** ACTIVITY **
Go through the lines below. Copy those with "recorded".
[AVAILABLE DATA Boundary: Start]
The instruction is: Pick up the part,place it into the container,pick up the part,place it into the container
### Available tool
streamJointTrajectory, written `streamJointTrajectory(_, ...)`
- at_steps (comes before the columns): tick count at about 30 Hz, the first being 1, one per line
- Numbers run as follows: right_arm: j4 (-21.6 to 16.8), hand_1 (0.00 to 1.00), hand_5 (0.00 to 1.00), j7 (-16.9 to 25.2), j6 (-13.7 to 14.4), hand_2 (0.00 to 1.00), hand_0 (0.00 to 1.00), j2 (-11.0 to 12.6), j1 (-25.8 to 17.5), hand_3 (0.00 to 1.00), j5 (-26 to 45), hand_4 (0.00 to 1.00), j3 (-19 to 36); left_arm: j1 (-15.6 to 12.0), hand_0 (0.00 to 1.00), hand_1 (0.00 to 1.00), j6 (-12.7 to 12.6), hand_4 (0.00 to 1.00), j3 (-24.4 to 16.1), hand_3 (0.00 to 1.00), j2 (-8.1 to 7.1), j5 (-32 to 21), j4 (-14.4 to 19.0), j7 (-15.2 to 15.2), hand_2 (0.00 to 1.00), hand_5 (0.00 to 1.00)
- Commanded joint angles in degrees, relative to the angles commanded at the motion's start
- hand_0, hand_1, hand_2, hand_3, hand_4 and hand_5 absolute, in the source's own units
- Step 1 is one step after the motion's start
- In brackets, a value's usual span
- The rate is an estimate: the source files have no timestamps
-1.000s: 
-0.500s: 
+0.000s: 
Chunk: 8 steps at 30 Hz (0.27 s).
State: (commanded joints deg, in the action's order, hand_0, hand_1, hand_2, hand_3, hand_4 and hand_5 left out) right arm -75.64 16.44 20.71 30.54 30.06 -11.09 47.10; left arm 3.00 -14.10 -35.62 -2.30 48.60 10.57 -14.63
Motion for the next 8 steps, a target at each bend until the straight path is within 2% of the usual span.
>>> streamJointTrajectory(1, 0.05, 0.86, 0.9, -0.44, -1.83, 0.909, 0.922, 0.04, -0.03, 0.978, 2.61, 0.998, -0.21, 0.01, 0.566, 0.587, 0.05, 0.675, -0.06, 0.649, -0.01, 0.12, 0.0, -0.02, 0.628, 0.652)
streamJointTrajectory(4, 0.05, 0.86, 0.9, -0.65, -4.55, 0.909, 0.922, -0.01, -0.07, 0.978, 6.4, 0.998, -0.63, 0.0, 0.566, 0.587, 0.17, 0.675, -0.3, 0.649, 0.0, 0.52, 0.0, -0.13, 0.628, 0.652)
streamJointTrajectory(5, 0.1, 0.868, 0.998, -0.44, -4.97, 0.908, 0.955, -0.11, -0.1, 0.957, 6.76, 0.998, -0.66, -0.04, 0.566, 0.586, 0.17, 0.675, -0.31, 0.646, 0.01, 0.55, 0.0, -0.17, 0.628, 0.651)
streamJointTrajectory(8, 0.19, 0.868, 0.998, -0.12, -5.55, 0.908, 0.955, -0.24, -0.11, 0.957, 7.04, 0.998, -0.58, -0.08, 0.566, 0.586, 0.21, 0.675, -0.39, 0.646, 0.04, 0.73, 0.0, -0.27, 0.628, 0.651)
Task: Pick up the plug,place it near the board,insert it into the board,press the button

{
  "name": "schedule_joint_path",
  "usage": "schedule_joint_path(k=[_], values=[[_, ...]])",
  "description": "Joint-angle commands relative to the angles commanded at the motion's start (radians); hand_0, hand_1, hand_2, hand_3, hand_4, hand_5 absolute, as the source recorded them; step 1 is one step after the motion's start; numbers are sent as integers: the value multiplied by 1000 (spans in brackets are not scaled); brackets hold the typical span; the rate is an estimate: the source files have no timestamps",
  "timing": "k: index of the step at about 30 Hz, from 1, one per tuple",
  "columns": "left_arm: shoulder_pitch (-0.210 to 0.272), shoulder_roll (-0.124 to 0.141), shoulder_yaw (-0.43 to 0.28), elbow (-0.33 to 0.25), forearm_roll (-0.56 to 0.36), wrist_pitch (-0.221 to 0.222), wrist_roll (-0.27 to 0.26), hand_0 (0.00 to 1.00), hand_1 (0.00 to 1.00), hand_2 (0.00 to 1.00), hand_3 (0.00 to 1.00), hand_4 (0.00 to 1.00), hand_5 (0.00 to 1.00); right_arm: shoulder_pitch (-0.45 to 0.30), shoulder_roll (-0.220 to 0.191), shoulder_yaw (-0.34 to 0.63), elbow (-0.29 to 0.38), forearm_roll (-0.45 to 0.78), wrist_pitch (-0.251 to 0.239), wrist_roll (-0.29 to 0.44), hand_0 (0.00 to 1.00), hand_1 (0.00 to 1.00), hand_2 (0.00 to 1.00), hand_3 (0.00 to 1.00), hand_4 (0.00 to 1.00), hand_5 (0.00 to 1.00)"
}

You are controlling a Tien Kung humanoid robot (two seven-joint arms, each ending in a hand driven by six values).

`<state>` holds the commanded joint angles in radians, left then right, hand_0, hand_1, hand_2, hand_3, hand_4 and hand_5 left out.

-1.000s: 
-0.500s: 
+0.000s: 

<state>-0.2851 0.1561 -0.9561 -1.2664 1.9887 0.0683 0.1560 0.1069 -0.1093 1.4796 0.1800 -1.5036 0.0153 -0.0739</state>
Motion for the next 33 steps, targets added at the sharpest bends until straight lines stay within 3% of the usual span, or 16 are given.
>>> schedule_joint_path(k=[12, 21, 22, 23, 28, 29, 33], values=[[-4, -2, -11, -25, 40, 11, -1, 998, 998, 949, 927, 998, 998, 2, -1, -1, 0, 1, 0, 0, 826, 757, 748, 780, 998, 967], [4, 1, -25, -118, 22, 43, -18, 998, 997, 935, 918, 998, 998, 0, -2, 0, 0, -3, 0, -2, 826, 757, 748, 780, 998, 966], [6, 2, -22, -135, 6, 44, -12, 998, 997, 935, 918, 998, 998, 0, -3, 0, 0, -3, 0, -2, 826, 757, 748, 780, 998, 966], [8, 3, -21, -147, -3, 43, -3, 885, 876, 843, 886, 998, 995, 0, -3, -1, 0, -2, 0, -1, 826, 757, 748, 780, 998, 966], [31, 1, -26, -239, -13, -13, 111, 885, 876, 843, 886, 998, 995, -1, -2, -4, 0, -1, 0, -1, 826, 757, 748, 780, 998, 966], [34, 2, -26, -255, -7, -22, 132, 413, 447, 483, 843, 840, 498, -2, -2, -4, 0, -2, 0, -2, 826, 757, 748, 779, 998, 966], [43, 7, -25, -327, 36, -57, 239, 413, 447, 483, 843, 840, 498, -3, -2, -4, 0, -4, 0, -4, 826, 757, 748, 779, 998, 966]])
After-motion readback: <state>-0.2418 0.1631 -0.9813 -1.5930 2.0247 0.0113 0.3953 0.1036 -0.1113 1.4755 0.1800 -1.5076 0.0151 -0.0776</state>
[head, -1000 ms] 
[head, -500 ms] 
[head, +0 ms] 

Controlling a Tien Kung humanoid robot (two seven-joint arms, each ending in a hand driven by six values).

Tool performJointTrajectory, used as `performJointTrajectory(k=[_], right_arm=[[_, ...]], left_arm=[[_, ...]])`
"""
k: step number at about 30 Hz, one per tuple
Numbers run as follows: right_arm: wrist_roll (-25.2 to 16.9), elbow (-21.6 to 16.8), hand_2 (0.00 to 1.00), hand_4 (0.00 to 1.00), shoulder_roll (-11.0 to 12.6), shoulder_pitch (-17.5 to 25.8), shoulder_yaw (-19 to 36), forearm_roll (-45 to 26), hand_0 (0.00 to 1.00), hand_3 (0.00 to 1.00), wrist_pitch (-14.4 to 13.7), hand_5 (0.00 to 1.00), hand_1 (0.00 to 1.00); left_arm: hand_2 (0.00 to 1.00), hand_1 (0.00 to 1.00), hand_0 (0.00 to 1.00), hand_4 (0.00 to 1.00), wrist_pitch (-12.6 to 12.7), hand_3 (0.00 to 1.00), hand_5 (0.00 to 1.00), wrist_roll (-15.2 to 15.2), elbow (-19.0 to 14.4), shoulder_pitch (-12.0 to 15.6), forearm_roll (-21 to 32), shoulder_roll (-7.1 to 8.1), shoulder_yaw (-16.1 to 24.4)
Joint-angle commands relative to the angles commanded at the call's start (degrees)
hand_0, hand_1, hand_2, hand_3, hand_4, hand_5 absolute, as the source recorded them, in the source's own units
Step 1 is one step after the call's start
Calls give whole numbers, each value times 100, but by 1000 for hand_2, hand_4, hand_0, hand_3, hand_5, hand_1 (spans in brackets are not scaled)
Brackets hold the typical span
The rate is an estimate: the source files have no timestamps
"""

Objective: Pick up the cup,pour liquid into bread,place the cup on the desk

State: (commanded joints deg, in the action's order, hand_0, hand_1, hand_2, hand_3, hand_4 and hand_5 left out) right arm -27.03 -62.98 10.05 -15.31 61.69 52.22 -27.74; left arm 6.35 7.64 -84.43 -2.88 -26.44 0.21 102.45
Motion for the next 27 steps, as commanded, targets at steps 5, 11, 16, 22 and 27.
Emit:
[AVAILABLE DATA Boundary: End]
** OUTPUT OF THE TASK **
  "description": "Joint-angle commands relative to the angles commanded at the motion's start (radians); hand_0, hand_1, hand_2, hand_3, hand_4, hand_5 absolute, as the source recorded them; step 1 is one step after the motion's start; numbers are sent as integers: the value multiplied by 1000 (spans in brackets are not scaled); brackets hold the typical span; the rate is an estimate: the source files have no timestamps",
hand_0, hand_1, hand_2, hand_3, hand_4, hand_5 absolute, as the source recorded them, in the source's own units

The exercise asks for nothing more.